The following are the top stories in the Maltese and overseas press.

The Times of Malta reports how those who wish to buy Maltese citizenship now have to invest.

The Malta Independent also leads with the changes to the citizenship scheme.

In-Nazzjon says Prime Minister Joseph Muscat remained stubborn on the citizenship scheme.

l-orizzont leads with the bus service reform saying Malta will temporarily have a state bus service.

The overseas press

Euronews reports high winds and heavy rain battered parts of Europe leaving at least two people dead and one man lost at sea off France, and disrupting travel two days from Christmas. 

Al Bawaba says the Arab League has confirmed it will take part in next month’s internationally-sponsored peace talks on Syria. The conference, known in diplomatic shorthand as ‘Geneva II’, will start in the Swiss town of Montreux and then move to Geneva. 

Italy will rapidly reform its much criticised electoral law, slash bureaucracy and cut taxes in a new coalition pact to be worked out in January. Il Tempo quotes Prime Minister Enrico Letta saying that next year, “the country’s institutions will be completely overhauled”. Letta’s comments at his end-of -year press conference came shortly before lawmakers in Italy’s Senate completed parliamentary approval for the 2014 budget in a confidence vote with 167 votes in favour and 110 against.

Nigeria’s troops have killed over 50 Islamists and destroyed more than 20 vehicles during a massive hunt for fleeing Boko Haram insurgents who attacked an army barracks in a restive northeastern town. Voicde of Nigeria said Boko Haram gunmen stormed the Mohammed Kur Barracks in Bama early Friday, spraying it with bullets before torching the compound. 

The New York Times reports UN Secretary General Ban Ki-moon has recommended to the Security Council that 5,500 more soldiers and 423 extra police be sent to violence-wracked South Sudan to reinforce the UN mission there to about 12,000.  

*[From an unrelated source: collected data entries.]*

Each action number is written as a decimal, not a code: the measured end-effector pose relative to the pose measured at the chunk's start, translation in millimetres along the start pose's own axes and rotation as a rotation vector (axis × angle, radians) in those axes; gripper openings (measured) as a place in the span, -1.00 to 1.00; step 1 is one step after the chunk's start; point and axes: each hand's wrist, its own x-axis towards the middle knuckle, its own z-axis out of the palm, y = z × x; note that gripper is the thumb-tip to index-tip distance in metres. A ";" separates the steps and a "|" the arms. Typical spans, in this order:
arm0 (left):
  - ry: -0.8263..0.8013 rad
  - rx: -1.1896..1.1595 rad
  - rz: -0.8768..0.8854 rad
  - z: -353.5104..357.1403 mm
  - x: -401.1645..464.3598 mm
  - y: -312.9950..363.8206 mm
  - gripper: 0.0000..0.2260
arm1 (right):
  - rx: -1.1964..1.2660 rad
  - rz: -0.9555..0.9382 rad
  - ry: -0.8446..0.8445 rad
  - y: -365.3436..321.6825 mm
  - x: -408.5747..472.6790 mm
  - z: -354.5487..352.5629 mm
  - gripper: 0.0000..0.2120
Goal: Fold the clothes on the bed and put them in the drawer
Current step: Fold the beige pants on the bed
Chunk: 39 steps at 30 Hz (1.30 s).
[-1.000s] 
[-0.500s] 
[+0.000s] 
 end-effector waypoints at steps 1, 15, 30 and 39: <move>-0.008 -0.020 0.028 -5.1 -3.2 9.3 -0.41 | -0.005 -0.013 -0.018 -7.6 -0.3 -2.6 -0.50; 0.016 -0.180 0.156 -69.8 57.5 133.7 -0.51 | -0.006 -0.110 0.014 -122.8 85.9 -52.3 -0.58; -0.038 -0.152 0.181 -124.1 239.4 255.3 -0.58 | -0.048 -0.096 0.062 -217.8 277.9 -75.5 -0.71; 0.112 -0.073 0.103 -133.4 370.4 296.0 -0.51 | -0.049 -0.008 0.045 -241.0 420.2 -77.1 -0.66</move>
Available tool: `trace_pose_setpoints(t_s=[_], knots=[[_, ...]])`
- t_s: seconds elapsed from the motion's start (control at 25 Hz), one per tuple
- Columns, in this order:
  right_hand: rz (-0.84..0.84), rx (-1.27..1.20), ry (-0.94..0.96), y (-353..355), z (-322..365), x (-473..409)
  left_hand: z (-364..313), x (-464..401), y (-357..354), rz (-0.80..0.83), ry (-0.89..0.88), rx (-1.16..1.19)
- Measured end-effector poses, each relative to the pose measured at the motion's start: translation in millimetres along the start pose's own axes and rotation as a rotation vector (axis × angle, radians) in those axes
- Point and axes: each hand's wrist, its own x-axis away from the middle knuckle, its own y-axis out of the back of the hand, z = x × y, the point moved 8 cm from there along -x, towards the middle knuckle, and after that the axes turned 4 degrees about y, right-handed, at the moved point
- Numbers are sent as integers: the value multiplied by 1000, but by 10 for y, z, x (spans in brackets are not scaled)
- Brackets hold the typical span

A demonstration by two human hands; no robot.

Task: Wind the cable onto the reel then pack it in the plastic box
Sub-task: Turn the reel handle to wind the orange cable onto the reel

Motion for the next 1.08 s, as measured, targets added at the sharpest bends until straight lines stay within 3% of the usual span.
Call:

L’Osservatore Romano says Pope Francis visited his predecessor Benedict XVI for an informal Christmas greeting, as the Argentine pontiff prepares to celebrate his first Christmas as leader of the world’s Roman Catholics. Francis met with the 86-year-old Benedict in a former monastery building on a hill inside the Vatican City walls where the pope emeritus has taken up residence following his historic resignation earlier this year. The two men could be seen praying side by side in a chapel inside the residence and chatting amicably on white sofas.

Pravda says President Putin has paid tribute to Mikhail Kalashnikov, the designer of fabled AK-47 automatic rifle, who died on Monday. He was 94. Kalashnikov designed a weapon that became synonymous with killing on a sometimes indiscriminate scale but was seen in the Soviet Union as a national hero and symbol of Moscow’s proud military past

According to The Seattle Times, a teenage girl has avoided serious injury after her glasses deflected a bullet fired in a drive-by shooting at her Seattle home. The 16-year-old was asleep on her living room couch when shots were fired from a dark-coloured sedan as it passed her house. Several bullets went through the walls of the house and one through the front window, with one of the bullets striking the bridge of the teen's glasses. She suffered only minor injuries and was treated at a local hospital. Police believe the house was targeted in what was likely a gang-related shooting, but the girl was not the intended victim.